> WORK TO COMPLETE
Give back nothing but the number of lines in these entries that contain the word "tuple".

> Stored records
^^^^^^^^

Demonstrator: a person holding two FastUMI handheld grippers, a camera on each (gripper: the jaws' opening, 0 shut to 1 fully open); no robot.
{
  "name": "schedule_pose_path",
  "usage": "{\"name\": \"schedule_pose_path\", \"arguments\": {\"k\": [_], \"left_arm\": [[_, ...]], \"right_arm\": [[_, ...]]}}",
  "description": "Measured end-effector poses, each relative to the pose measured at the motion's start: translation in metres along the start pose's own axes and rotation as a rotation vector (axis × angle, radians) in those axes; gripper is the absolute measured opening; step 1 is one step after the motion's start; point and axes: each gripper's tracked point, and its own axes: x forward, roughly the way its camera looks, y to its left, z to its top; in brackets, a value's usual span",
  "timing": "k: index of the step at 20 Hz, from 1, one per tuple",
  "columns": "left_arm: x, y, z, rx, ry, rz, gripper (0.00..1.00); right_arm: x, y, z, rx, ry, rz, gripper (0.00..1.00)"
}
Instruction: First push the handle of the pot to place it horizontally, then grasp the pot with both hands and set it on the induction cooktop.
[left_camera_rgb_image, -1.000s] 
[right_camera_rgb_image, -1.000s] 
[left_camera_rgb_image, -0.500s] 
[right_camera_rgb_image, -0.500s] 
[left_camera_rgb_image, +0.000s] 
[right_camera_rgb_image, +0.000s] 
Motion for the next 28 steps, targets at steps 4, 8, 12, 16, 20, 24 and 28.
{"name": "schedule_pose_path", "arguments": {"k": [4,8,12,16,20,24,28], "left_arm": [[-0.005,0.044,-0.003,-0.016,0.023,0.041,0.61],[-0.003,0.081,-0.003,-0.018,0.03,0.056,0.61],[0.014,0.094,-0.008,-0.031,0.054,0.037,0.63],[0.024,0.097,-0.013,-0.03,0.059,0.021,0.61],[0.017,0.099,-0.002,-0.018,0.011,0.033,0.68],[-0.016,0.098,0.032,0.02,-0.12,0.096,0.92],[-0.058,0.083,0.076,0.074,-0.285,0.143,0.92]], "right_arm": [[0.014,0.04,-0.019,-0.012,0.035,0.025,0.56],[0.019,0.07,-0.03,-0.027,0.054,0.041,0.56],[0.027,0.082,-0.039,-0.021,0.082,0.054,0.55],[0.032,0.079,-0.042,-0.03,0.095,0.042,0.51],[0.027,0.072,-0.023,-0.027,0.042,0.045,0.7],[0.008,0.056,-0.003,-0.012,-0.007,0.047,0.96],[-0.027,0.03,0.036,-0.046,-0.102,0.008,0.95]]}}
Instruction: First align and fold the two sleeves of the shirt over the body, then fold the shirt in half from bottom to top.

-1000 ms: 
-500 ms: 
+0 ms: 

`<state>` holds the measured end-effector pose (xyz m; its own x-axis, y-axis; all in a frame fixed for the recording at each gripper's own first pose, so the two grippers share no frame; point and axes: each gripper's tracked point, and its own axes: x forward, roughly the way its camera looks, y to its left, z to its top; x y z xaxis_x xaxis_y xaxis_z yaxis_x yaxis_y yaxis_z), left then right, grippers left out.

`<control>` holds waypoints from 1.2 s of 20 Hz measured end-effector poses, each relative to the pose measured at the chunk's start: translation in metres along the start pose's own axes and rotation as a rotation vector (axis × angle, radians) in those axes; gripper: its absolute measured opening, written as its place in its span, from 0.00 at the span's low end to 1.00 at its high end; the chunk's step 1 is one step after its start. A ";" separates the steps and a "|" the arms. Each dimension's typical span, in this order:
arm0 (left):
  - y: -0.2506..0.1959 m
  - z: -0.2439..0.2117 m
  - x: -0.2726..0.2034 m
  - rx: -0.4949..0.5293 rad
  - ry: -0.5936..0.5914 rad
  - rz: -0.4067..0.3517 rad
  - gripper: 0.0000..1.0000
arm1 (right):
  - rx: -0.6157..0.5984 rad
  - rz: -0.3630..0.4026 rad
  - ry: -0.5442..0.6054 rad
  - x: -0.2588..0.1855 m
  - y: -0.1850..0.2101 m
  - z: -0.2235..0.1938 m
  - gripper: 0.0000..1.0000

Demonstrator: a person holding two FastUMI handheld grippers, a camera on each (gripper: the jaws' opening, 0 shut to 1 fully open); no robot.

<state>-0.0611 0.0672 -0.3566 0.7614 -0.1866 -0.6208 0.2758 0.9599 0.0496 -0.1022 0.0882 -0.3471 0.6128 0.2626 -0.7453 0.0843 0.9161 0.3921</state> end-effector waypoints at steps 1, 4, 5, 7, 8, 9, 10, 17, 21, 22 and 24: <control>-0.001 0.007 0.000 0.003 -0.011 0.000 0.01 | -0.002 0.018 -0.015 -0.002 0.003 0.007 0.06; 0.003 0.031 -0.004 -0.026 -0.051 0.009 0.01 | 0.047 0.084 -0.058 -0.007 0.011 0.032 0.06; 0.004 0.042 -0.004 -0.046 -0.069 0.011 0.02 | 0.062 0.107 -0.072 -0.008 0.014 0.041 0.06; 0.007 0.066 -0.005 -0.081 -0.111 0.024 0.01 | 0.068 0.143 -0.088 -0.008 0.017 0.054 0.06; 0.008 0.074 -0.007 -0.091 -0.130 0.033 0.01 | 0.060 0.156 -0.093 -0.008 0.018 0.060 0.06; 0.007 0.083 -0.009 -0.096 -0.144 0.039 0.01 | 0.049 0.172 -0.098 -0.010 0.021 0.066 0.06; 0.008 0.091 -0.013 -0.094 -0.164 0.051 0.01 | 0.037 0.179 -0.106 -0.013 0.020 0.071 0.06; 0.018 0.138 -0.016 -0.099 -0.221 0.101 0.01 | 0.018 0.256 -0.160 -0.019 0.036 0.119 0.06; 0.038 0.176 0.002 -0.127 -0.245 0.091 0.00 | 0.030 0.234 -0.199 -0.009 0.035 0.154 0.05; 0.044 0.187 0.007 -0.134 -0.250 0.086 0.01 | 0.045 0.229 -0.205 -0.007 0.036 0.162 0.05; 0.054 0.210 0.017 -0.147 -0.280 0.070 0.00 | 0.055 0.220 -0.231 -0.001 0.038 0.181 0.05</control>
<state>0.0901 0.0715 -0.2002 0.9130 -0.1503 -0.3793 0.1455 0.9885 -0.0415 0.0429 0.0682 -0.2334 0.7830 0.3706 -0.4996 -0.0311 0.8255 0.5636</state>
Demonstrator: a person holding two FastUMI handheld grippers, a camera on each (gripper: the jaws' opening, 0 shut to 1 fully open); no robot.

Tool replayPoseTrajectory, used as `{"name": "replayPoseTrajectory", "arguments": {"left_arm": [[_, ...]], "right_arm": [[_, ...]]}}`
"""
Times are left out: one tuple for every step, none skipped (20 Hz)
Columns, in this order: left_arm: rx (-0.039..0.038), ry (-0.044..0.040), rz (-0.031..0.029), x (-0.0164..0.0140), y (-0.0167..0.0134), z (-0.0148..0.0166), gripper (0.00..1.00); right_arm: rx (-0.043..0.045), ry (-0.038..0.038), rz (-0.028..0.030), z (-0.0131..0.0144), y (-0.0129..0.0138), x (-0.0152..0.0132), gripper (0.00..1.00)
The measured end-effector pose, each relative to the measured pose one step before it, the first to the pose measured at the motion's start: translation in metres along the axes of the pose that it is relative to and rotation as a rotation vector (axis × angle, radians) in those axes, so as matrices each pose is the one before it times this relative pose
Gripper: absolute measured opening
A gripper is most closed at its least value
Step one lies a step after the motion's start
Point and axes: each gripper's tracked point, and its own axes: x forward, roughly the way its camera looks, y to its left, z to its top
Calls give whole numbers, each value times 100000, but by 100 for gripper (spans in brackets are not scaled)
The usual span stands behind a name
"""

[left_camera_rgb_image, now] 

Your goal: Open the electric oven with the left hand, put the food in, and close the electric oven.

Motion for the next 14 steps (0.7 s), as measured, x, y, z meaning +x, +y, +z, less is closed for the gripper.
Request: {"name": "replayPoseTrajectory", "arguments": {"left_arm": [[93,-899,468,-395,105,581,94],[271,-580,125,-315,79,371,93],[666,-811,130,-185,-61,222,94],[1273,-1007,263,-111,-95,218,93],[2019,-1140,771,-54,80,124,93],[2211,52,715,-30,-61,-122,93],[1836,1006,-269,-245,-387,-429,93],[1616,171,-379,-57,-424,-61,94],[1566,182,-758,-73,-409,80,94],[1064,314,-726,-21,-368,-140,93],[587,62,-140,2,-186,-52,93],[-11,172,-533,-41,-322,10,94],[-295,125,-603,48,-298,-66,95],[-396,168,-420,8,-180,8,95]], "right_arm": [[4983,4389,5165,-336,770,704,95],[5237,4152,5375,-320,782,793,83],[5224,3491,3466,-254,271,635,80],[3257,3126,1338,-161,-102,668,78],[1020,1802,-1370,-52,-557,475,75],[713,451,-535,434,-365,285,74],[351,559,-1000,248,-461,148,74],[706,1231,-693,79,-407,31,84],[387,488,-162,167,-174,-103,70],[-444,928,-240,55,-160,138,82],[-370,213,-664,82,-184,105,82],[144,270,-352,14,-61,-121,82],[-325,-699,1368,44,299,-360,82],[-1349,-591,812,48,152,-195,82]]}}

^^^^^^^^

> EXERCISE SOLUTION
2